#### [What needs to be done]
Which of the lines in the listing that follows hold "bread"? Pull each one out.

#### [Data extract]

# # # #

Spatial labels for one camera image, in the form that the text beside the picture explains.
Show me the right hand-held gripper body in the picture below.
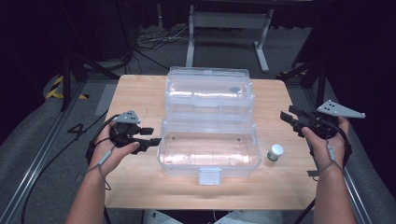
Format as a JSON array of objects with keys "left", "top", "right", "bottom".
[{"left": 303, "top": 99, "right": 367, "bottom": 140}]

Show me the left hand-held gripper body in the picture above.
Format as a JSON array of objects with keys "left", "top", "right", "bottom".
[{"left": 110, "top": 109, "right": 143, "bottom": 148}]

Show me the small white-capped bottle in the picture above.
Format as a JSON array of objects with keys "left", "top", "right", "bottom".
[{"left": 266, "top": 144, "right": 285, "bottom": 162}]

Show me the clear plastic storage box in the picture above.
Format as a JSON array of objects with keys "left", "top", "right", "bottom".
[{"left": 157, "top": 65, "right": 262, "bottom": 187}]

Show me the person's left hand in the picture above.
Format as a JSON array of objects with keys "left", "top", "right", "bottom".
[{"left": 89, "top": 121, "right": 142, "bottom": 177}]

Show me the person's right hand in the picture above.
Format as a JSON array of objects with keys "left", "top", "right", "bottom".
[{"left": 301, "top": 117, "right": 351, "bottom": 177}]

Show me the black metal stand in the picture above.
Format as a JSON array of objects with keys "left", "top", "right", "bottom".
[
  {"left": 276, "top": 59, "right": 331, "bottom": 108},
  {"left": 60, "top": 52, "right": 120, "bottom": 112}
]

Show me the yellow black floor tape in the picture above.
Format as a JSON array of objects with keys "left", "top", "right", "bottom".
[{"left": 46, "top": 75, "right": 90, "bottom": 101}]

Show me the right gray wrist lanyard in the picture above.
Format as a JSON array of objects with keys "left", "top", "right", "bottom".
[{"left": 314, "top": 139, "right": 344, "bottom": 182}]

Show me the gray wrist lanyard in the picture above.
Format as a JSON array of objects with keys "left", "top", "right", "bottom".
[
  {"left": 86, "top": 145, "right": 117, "bottom": 191},
  {"left": 314, "top": 139, "right": 344, "bottom": 182}
]

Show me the left gray wrist lanyard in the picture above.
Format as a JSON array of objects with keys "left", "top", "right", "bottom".
[{"left": 86, "top": 145, "right": 117, "bottom": 191}]

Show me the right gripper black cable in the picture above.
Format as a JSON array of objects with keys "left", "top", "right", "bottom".
[{"left": 293, "top": 119, "right": 353, "bottom": 224}]

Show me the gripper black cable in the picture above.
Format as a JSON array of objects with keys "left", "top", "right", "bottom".
[
  {"left": 21, "top": 111, "right": 122, "bottom": 224},
  {"left": 293, "top": 119, "right": 353, "bottom": 224}
]

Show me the thick black floor hose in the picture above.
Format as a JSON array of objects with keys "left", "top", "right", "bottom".
[{"left": 90, "top": 50, "right": 134, "bottom": 73}]

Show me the aluminium floor rail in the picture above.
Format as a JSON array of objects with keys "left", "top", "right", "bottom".
[
  {"left": 0, "top": 81, "right": 88, "bottom": 224},
  {"left": 303, "top": 88, "right": 375, "bottom": 224}
]

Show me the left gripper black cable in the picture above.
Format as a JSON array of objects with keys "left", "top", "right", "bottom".
[{"left": 21, "top": 111, "right": 122, "bottom": 224}]

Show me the bundle of thin floor cables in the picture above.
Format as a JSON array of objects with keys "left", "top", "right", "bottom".
[{"left": 134, "top": 24, "right": 191, "bottom": 54}]

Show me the white metal desk frame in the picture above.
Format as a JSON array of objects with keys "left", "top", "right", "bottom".
[{"left": 185, "top": 4, "right": 275, "bottom": 74}]

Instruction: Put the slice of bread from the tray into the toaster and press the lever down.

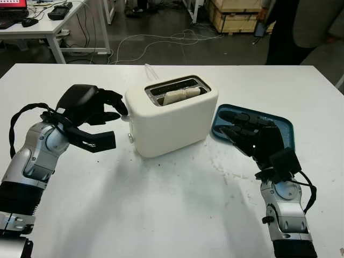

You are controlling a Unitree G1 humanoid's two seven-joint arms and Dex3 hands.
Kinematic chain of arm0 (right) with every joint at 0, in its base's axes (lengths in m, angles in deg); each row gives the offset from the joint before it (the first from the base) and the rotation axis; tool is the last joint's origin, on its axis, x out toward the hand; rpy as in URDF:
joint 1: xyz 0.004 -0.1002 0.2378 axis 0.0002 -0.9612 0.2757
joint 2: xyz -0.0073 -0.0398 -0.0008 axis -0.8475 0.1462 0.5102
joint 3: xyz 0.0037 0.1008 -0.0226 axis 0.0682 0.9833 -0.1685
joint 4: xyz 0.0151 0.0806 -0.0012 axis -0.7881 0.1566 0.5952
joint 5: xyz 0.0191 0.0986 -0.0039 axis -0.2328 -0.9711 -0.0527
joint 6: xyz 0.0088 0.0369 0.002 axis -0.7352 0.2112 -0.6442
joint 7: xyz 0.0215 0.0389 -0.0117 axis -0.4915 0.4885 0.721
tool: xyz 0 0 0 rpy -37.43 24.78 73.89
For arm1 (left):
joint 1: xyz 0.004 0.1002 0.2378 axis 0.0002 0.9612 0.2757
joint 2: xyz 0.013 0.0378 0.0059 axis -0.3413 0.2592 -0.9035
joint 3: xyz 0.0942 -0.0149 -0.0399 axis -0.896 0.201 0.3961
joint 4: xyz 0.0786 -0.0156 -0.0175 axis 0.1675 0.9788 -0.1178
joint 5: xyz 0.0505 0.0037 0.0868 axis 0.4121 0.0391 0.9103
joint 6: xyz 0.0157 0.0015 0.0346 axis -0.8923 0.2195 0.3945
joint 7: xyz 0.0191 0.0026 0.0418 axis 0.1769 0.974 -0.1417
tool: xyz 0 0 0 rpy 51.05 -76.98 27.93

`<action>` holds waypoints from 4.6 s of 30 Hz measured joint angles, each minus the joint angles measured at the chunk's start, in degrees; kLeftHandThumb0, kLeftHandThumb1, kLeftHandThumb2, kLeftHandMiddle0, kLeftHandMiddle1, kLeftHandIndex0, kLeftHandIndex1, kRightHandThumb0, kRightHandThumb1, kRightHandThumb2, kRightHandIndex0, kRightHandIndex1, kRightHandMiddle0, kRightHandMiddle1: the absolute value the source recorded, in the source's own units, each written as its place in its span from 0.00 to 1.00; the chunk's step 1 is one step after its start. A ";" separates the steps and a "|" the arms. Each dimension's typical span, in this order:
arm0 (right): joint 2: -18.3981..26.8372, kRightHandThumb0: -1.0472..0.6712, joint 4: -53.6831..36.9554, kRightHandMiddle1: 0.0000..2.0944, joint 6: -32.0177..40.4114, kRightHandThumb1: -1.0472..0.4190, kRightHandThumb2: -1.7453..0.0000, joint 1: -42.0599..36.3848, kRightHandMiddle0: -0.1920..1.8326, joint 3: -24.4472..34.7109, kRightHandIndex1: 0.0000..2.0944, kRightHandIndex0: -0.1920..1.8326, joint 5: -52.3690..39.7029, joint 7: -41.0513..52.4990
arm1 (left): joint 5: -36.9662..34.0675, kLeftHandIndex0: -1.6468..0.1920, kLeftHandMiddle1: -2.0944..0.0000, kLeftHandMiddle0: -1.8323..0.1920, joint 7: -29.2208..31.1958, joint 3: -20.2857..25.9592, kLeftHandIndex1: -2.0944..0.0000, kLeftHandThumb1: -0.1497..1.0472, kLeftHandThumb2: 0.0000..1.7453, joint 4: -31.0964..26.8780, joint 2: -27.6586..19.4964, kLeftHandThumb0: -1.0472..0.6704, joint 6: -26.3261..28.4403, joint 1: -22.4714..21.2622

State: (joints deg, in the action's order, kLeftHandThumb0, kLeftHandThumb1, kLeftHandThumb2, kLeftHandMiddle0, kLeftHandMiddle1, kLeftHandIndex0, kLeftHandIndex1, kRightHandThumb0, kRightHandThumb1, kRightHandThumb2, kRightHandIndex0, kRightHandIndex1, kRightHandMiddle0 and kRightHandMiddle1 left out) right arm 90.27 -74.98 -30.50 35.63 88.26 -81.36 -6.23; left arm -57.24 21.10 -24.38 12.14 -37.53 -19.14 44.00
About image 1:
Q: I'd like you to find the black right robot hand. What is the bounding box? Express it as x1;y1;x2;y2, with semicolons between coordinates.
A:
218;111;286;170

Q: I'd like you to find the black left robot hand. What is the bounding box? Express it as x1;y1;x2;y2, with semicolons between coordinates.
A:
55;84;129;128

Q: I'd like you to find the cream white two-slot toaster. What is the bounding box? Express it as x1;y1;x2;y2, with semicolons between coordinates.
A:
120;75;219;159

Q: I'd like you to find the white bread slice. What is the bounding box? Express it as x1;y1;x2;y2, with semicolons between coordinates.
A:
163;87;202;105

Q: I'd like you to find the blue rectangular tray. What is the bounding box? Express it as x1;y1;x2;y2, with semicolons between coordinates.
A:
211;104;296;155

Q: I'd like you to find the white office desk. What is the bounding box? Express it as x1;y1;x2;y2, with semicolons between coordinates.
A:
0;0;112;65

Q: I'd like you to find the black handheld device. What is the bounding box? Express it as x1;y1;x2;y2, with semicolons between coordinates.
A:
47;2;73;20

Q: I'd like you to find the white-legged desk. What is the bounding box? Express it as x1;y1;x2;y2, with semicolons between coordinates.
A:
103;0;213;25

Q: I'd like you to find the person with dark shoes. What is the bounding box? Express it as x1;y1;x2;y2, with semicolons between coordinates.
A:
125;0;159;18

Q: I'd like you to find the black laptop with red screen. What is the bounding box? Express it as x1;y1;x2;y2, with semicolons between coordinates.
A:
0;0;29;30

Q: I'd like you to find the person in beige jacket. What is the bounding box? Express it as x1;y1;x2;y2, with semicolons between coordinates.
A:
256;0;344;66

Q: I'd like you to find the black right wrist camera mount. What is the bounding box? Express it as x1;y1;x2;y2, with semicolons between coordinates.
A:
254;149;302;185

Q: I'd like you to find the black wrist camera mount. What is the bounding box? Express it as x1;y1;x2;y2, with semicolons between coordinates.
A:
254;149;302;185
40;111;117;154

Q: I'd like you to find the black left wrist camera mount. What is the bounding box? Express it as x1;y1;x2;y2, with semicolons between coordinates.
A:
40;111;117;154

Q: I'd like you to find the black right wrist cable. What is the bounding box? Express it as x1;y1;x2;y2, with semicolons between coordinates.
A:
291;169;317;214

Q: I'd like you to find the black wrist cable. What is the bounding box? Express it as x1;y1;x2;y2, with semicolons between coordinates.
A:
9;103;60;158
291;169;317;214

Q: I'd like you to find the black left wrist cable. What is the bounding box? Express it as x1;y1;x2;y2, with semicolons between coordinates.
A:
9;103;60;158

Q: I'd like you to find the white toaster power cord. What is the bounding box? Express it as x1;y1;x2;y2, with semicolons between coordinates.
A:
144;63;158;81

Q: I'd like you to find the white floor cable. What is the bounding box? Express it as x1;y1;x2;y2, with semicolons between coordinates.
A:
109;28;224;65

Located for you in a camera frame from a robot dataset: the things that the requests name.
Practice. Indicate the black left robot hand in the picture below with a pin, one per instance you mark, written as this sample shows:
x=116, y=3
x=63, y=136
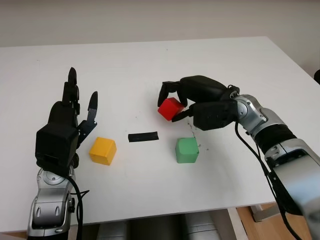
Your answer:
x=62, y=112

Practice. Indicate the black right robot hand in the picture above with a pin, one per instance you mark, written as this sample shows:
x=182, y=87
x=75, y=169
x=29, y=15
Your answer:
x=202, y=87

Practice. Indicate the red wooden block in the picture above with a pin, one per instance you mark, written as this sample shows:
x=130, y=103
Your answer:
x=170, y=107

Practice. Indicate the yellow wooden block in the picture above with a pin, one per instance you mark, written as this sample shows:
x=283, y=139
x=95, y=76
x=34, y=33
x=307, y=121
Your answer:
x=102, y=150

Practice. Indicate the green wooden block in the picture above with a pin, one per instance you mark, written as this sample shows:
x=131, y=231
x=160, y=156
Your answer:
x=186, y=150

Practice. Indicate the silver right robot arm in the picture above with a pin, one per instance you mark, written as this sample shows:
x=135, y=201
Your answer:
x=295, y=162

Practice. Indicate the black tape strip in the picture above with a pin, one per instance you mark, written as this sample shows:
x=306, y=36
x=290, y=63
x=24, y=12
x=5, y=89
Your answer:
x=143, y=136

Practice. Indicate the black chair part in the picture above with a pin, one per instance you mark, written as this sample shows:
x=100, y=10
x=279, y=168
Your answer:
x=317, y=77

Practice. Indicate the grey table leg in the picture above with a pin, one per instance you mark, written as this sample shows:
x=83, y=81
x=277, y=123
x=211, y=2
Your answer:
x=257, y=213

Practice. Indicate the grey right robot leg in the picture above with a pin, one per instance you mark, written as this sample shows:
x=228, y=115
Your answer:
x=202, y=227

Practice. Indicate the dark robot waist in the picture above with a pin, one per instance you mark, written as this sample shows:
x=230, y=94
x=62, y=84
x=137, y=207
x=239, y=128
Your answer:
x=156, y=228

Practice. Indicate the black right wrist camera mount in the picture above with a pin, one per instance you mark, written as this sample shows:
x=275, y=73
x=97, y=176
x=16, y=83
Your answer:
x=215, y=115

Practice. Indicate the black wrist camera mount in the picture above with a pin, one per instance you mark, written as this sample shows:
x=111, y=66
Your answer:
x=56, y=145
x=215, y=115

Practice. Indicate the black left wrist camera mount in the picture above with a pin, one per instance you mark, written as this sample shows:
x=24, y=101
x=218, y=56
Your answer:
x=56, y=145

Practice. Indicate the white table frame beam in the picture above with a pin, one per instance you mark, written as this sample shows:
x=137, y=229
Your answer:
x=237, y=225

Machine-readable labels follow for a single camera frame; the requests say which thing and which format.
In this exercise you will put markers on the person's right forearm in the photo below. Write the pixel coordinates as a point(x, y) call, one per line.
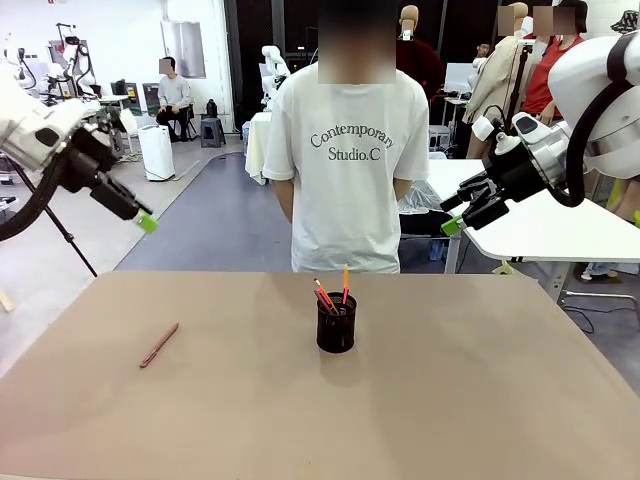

# # # #

#### [Your solution]
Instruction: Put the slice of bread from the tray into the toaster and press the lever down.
Q: I'd like you to find the white bread slice. What is the bounding box? Express it as x1;y1;x2;y2, with semicolons between coordinates.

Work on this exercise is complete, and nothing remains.